Saint-Malo 2011

Eine Woche lang hat es mich in die Bretagne, nach Saint-Malo, verschlagen. Geplant war, am Strand zu liegen, im Atlantik zu baden, zwischendurch etwas zu essen und gelegentlich den Ort zu besichtigen.

Die Sache mit dem Strand und dem Baden konnten wir knicken. Aber wir waren damit nicht die einzigen, im Fernsehen wurden Hoteliers der gesamten Atlantikküste gezeigt, die aufgrund des schlechten Wetters mit 30% weniger Besuchern rechneten.
Kurz: Das Wetter fing ganz bretonisch mit grauem Himmel an, steigerte sich ab und zu auf einen kleinen Regenschauer, zeigte sich am Nachmittag von seiner blauen Seite und umwehte durchgehend kühl unsere Nasen.
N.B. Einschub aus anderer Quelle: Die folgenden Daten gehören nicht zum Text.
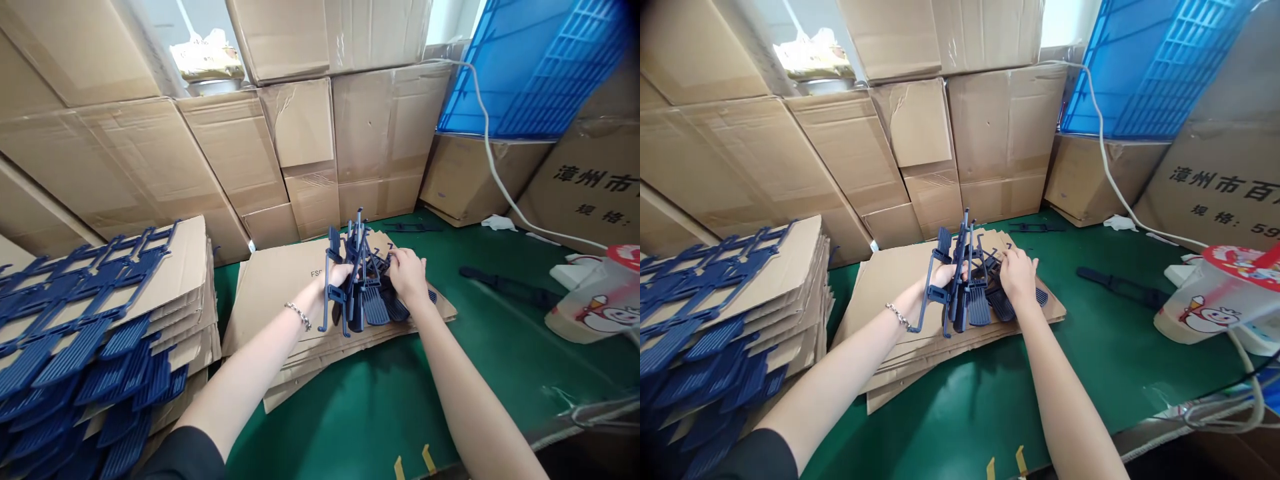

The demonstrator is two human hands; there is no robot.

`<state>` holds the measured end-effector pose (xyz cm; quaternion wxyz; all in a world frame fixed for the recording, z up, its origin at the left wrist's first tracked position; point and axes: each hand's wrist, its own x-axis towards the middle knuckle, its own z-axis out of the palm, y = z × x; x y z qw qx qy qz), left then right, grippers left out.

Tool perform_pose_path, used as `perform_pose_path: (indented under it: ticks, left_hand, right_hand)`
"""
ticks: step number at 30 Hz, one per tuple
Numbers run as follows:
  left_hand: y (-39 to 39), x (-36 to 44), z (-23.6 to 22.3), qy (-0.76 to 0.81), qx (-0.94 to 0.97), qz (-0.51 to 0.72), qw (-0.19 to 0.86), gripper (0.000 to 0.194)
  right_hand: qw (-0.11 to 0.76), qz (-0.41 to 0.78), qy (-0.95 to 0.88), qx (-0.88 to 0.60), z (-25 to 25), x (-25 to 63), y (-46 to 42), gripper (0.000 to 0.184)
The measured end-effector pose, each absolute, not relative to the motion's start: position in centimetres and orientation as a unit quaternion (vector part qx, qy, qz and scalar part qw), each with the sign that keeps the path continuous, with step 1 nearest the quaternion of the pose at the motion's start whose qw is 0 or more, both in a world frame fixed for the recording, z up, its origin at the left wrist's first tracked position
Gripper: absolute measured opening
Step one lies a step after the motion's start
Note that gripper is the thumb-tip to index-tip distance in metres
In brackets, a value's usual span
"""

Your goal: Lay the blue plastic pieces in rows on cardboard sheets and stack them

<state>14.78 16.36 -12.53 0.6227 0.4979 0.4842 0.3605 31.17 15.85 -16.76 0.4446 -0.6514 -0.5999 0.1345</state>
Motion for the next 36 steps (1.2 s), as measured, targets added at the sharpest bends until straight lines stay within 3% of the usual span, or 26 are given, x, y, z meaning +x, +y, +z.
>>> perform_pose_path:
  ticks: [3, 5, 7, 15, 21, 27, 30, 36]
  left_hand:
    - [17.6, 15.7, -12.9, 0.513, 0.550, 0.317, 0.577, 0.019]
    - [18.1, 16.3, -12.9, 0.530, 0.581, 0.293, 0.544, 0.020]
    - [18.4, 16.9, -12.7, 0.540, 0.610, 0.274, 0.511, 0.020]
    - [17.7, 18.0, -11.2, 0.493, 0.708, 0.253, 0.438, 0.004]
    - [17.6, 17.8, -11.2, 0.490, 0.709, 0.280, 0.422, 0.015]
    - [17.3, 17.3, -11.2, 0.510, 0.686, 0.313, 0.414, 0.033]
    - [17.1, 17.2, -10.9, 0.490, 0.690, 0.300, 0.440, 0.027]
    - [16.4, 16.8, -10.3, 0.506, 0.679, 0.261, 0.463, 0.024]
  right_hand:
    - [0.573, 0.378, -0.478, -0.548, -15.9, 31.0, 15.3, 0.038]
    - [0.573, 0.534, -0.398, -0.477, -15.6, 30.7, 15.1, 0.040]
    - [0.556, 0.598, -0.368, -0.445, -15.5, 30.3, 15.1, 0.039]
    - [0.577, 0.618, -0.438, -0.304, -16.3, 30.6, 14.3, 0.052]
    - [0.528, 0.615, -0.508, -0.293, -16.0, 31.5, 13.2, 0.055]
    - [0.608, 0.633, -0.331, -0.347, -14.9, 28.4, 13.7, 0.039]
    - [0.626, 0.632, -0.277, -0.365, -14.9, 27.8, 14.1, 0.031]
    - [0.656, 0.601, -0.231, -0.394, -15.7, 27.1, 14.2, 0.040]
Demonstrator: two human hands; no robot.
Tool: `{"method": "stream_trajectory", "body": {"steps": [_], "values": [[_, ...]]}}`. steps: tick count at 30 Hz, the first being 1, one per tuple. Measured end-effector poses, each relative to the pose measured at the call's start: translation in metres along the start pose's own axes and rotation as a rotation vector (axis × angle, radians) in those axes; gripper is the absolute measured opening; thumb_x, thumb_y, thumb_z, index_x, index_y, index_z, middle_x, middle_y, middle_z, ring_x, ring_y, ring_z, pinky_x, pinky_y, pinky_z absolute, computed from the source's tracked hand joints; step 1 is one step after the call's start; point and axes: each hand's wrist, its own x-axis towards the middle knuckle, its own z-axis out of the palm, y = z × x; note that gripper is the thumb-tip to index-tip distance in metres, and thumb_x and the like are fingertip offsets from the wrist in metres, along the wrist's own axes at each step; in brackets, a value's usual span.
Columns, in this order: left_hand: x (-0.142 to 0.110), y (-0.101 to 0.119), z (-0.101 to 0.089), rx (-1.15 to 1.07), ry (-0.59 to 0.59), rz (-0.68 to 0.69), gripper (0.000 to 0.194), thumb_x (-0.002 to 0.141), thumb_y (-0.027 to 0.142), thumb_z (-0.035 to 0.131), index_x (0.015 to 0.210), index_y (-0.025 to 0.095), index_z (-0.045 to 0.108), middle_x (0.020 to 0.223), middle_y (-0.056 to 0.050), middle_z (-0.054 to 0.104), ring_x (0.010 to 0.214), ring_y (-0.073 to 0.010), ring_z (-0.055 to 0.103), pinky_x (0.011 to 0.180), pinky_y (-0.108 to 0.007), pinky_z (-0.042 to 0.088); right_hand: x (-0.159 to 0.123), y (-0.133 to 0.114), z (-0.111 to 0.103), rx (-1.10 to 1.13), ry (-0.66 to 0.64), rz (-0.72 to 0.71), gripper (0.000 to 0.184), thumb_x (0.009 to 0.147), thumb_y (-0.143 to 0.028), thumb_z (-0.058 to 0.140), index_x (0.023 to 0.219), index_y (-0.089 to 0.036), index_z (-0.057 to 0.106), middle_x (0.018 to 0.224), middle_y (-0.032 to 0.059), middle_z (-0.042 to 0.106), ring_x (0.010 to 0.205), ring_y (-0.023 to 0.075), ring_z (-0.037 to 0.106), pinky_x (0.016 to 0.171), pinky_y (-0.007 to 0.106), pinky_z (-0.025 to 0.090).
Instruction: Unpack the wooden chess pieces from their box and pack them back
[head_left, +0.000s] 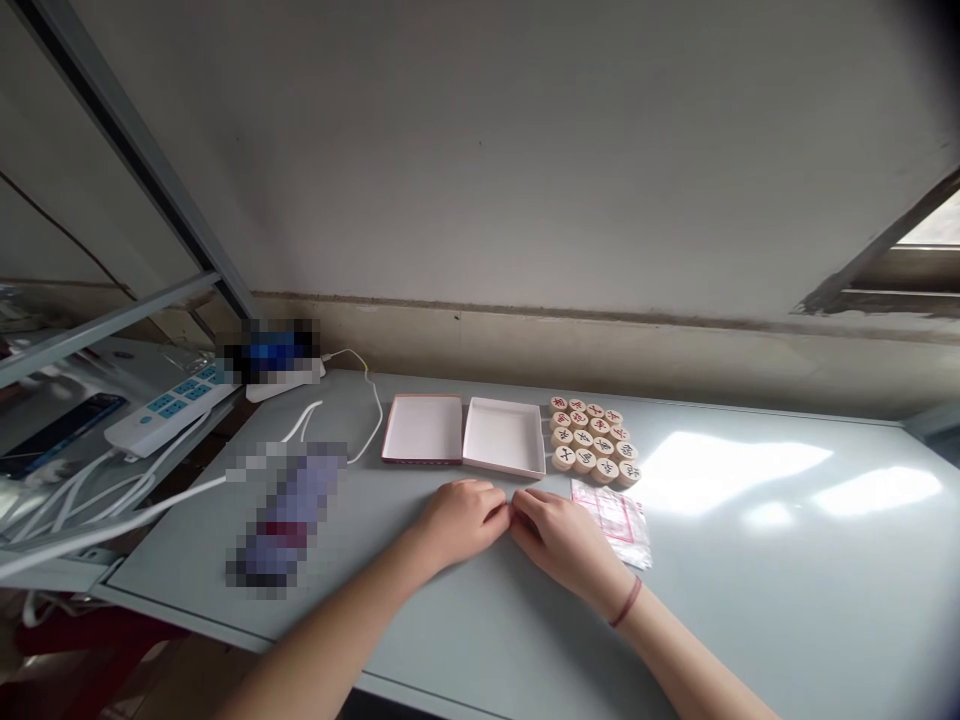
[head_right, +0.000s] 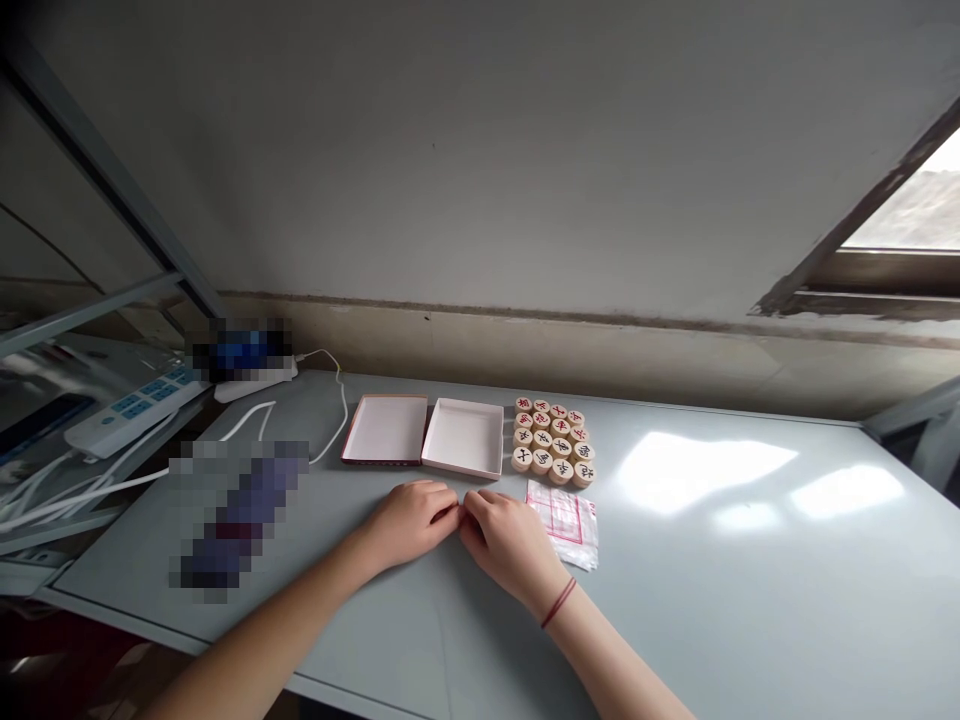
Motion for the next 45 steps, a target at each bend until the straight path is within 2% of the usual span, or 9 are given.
{"method": "stream_trajectory", "body": {"steps": [9,35,45], "values": [[-0.0003,-0.0037,0.0031,-0.001,0.003,0.016,0.027,0.089,0.023,0.046,0.065,0.017,0.056,0.067,0.000,0.060,0.062,-0.0130,0.054,0.056,-0.024,0.032,0.0000,-0.0005,-0.0010,-0.002,-0.014,0.003,0.018,0.083,-0.016,0.043,0.065,-0.020,0.040,0.063,0.0001,0.053,0.055,0.0120,0.048,0.051,0.025,0.023],[-0.0010,0.0001,-0.0036,-0.039,-0.033,0.012,0.025,0.088,0.021,0.047,0.065,0.017,0.056,0.068,-0.001,0.060,0.065,-0.0140,0.055,0.058,-0.024,0.035,-0.0015,-0.0007,-0.0025,-0.013,-0.024,-0.012,0.017,0.084,-0.016,0.042,0.067,-0.020,0.043,0.065,0.0008,0.054,0.057,0.0125,0.050,0.051,0.024,0.025],[-0.0009,-0.0015,-0.0017,-0.046,-0.006,0.031,0.026,0.089,0.022,0.046,0.065,0.017,0.055,0.066,-0.001,0.058,0.064,-0.0137,0.054,0.057,-0.024,0.035,-0.0011,-0.0007,-0.0021,-0.006,-0.010,-0.026,0.018,0.083,-0.016,0.041,0.066,-0.020,0.044,0.064,0.0009,0.054,0.056,0.0124,0.049,0.050,0.025,0.025]]}}
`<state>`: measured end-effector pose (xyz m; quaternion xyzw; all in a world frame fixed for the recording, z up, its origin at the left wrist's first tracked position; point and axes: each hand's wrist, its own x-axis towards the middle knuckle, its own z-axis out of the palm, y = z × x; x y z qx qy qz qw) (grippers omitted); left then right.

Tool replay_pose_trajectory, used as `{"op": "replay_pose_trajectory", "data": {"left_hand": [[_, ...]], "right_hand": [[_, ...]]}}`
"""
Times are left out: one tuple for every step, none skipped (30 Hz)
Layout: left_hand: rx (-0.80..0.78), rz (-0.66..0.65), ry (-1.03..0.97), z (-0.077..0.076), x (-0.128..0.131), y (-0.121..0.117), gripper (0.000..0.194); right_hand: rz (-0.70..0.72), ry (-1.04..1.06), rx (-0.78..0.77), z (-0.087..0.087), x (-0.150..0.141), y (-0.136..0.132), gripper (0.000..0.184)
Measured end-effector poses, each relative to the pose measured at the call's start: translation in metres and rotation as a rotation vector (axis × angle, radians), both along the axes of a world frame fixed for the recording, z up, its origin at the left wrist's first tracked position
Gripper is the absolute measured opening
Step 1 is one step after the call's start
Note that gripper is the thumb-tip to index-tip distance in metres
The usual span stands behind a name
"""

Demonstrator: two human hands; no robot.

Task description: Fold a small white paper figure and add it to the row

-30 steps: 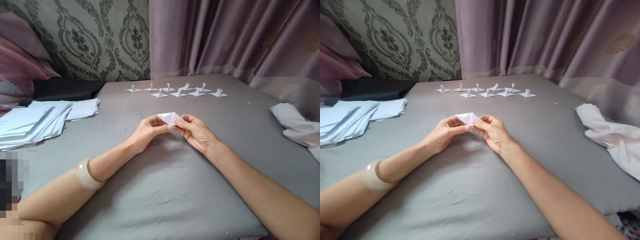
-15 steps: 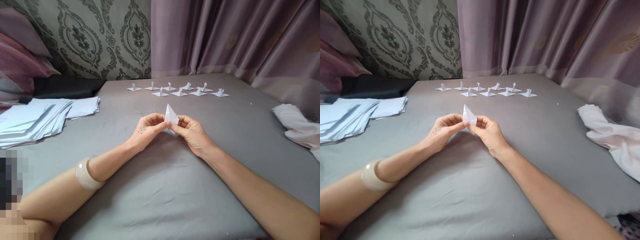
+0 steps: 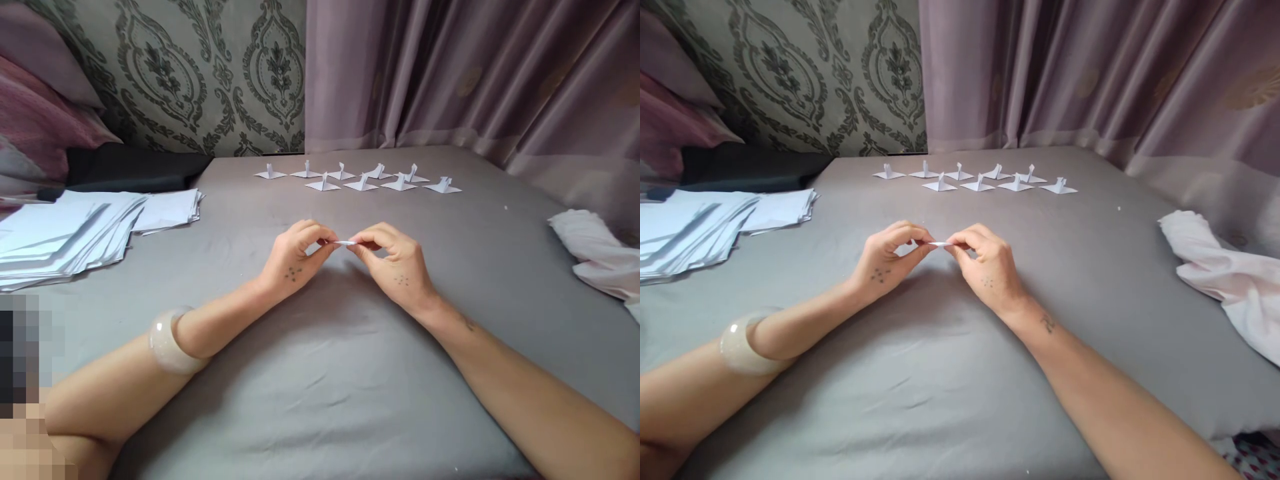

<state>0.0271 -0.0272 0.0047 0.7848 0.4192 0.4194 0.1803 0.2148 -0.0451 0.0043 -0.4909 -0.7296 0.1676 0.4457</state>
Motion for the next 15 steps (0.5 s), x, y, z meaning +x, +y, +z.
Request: {"op": "replay_pose_trajectory", "data": {"left_hand": [[0.112,-0.003,0.096,-0.0004,-0.0017,0.0009,0.019],[0.202,-0.009,0.191,-0.0008,-0.0035,0.0019,0.021],[0.268,-0.013,0.279,-0.0012,-0.0052,0.0029,0.023],[0.31,-0.02,0.36,-0.0017,-0.0067,0.0037,0.025],[0.326,-0.034,0.434,-0.0023,-0.0078,0.0044,0.027],[0.323,-0.057,0.5,-0.003,-0.0085,0.0049,0.028],[0.306,-0.088,0.556,-0.0039,-0.0088,0.0051,0.029],[0.278,-0.124,0.598,-0.0049,-0.0088,0.0051,0.029],[0.243,-0.16,0.625,-0.0059,-0.0086,0.0048,0.028],[0.205,-0.188,0.636,-0.0068,-0.0083,0.0044,0.027],[0.169,-0.206,0.633,-0.0076,-0.008,0.0039,0.026],[0.138,-0.214,0.623,-0.0082,-0.0077,0.0033,0.025],[0.11,-0.215,0.609,-0.0085,-0.0075,0.0027,0.024],[0.083,-0.212,0.594,-0.0087,-0.0073,0.0023,0.022],[0.051,-0.205,0.574,-0.0085,-0.0072,0.002,0.021]], "right_hand": [[-0.007,-0.087,0.066,-0.0008,0.0008,-0.0006,0.012],[-0.013,-0.181,0.121,-0.0016,0.0014,-0.0012,0.017],[-0.018,-0.277,0.16,-0.0024,0.0019,-0.0019,0.021],[-0.018,-0.37,0.182,-0.0032,0.0022,-0.0026,0.024],[-0.009,-0.455,0.189,-0.0041,0.0023,-0.0032,0.027],[0.011,-0.527,0.181,-0.005,0.0024,-0.0037,0.028],[0.035,-0.578,0.16,-0.006,0.0024,-0.0042,0.028],[0.056,-0.606,0.128,-0.0068,0.0025,-0.0046,0.026],[0.072,-0.615,0.089,-0.0075,0.0027,-0.0051,0.025],[0.082,-0.61,0.044,-0.0079,0.0031,-0.0054,0.022],[0.085,-0.598,-0.001,-0.0079,0.0035,-0.0058,0.02],[0.088,-0.585,-0.042,-0.0075,0.004,-0.0061,0.019],[0.091,-0.575,-0.076,-0.0068,0.0046,-0.0063,0.018],[0.097,-0.566,-0.105,-0.006,0.005,-0.0063,0.017],[0.1,-0.554,-0.129,-0.0051,0.0054,-0.0062,0.017]]}}
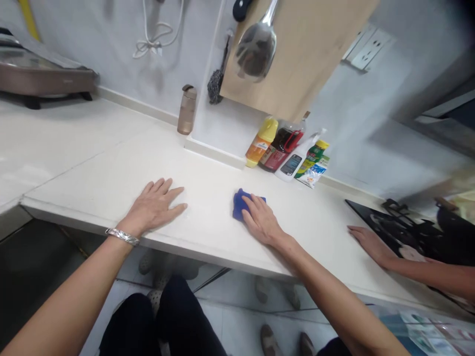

So konnten wir auch unsere Bekleidung alle 5 Minuten zwischen T-Shirt, Pullover und Jacke mit Schal(!) wechseln.

Highlights der Reise:
– Saint-Malo intra-muros: Saint-Malo ist eine Korsarenstadt, und als solche muss man sich gut verteidigen. Den Altstadtkern umringt daher eine Mauer, auf der man ca. 1 Stunde spazierengehen, den Atlantik und ein paar Felsen im Wasser beobachten und Statuen von wichtigen Persönlichkeiten der Stadt (Chateaubriand, Jacques Cartier) sehen kann.
– Essen und Trinken: Neben typisch französischen Getränken wie Orangina (wie Fanta, nur besser!), Kir und Calvados auch bretonisches Bier und Cidre probiert. Gegessen habe ich unter anderem Galette (ein Crêpe aus Buchweizenteig und mit herzhaftem Belag), Muscheln (gibt es dort kiloweise) und einem Apfelkuchen, von dem ich mir leider nicht den Namen notiert habe.
– die Strandpromenade
– die Schoko-Läden in Intra-muros, vor geliertes Obst auf Schokolade kaufen kann.
– Fernsehen auf französisch: „Asterix der Gallier“, „Fort Boyard“, „Pyramide“ und „Der Preis ist heiß“. Und eine Szene aus „Harry Potter und der Feuerkelch“, macht den Film aber nicht besser.
– Unterkunft: 2 Zimmer, Garten (mit Hund), und ein richtig tolles Frühstück, unter anderem mit Brioche (frisch getoastet) und Frais de Saint-Malo (gesüßter Frischkäse, ähnlich wie Quark).

Negatives:
– Foie Gras schmeckt nicht.
– Der Mont Saint-Michel ist zwar von weitem gesehen sehr imposant. Wenn man dann allerdings den einzigen Weg, der nach oben führt, durchläuft und nur Touristen vor, neben und hinter sich hat und sich Touristenläden und -restaurants aneinanderreihen, vergeht einem die Lust, sich noch für 8€ pro Person die Abtei anzusehen.

Erkenntnisse:
– Eine Stunde zum Umsteigen vom Gare du Nord zum Gare de Montparnasse ist verdammt wenig Zeit, besonders wenn man sich erst noch in der Taxireihe am Gare du Nord anstellen muss. Mit der Metro ist es aber auch nicht besser, da die Metrostation am Gare de Montparnasse noch etwa 700m vom eigentlichen Bahnhof entfernt ist. Dafür ist dazwischen ein beeindruckendes Metro-Alphabet (Z comme „Zazie dans le métro“) auf der Roll“treppen“strecke.
– „Alle großen Franzosen waren kleine Leute.“
– Merke: „Terrine“ bedeutet nicht immer Terrine. In Verbindung mit Foie gras kann es auch „Pastete“ heißen.
– Es gibt einen Touripass für 1€ im Office de Tourisme, der bietet allerdings so gut wie nichts umsonst. Aber einige Vergünstigungen, so z.B. ein Tagesticket für den Bus (1 Person 2,50€, 2 Personen 5€).